TASK BRIEF
What do the lines from the top of the data through the line with "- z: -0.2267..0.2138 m" say? Quote them exactly and include both ends.

——————————

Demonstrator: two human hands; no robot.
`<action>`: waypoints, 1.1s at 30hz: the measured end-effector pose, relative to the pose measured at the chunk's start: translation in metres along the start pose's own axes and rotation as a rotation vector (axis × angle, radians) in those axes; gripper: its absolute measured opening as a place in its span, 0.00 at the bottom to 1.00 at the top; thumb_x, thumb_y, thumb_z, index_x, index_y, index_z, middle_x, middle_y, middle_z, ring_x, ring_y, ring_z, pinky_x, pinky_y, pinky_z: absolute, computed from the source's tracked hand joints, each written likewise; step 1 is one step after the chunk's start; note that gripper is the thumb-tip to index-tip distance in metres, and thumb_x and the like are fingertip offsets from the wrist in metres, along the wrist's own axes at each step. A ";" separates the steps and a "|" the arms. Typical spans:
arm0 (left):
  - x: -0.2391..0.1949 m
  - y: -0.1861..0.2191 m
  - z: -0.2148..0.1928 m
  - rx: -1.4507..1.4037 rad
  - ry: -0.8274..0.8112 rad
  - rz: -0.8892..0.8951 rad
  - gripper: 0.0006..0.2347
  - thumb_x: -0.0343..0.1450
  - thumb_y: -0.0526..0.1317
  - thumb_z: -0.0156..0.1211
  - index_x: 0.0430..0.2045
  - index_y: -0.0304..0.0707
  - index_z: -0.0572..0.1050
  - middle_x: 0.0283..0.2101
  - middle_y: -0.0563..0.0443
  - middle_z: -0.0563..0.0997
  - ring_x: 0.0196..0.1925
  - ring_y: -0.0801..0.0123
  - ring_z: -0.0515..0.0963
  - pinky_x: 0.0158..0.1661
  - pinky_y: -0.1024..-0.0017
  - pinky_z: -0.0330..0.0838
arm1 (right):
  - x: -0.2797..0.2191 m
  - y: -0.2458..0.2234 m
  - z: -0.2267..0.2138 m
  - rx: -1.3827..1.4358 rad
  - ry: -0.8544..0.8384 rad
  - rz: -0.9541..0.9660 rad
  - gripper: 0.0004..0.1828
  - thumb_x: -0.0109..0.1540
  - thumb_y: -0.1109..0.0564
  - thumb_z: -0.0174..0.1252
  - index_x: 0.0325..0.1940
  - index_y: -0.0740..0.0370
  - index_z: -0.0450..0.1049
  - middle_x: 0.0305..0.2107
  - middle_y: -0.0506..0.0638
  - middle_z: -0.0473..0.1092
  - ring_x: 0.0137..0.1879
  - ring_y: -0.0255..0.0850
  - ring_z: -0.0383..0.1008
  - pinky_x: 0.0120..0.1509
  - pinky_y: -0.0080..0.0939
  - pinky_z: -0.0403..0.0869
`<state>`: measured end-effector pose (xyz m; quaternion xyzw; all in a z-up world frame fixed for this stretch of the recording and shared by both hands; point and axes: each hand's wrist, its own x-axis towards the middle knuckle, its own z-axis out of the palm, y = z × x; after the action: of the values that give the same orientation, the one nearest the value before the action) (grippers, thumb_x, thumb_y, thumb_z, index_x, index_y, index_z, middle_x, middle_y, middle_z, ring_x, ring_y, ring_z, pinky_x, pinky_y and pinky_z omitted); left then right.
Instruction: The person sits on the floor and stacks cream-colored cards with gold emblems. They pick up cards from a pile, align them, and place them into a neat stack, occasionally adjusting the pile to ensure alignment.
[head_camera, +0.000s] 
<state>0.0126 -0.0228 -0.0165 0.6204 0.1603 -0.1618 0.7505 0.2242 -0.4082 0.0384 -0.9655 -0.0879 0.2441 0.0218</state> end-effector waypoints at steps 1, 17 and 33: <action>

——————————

COMPLETED TASK
Demonstrator: two human hands; no robot.
`<action>`: waypoints, 1.1s at 30hz: the measured end-effector pose, relative to the pose measured at the chunk's start: translation in metres along the start pose's own axes and rotation as a rotation vector (axis × angle, radians) in those axes; gripper: its absolute measured opening as a place in its span, 0.00 at the bottom to 1.00 at the top; thumb_x, thumb_y, thumb_z, index_x, index_y, index_z, middle_x, middle_y, middle_z, ring_x, ring_y, ring_z, pinky_x, pinky_y, pinky_z: absolute, computed from the source's tracked hand joints, each written likewise; step 1 is one step after the chunk's start; note that gripper is the thumb-tip to index-tip distance in metres, and thumb_x and the like are fingertip offsets from the wrist in metres, along the wrist's own axes at each step. A ";" separates the steps and a "|" the arms. Typical spans:
arm0 (left):
  - x: -0.2391..0.1949 m
  - y: -0.1861..0.2191 m
  - z: -0.2148..0.1928 m
  - rx: -1.4507..1.4037 rad
  - ry: -0.8274..0.8112 rad
  - rz: -0.8892..0.8951 rad
  - gripper: 0.0006..0.2347
  - thumb_x: -0.0343..0.1450
  - thumb_y: -0.0526..0.1317
  - thumb_z: -0.0156..0.1211
  - index_x: 0.0430..0.2045
  - index_y: -0.0304..0.0707
  - index_z: -0.0572..0.1050
  - middle_x: 0.0283..0.2101
  - middle_y: -0.0563..0.0443
  - middle_z: -0.0563..0.0997
  - ring_x: 0.0196..0.1925
  - ring_y: -0.0801..0.0123
  - ring_z: -0.0515..0.0963
  - pinky_x: 0.0158..0.1661
  - pinky_y: -0.1024..-0.0017
  - pinky_z: -0.0330..0.0838
arm1 (right):
  - x: -0.2797..0.2191 m
  - y: -0.2458..0.2234 m
  - z: -0.2267..0.2138 m

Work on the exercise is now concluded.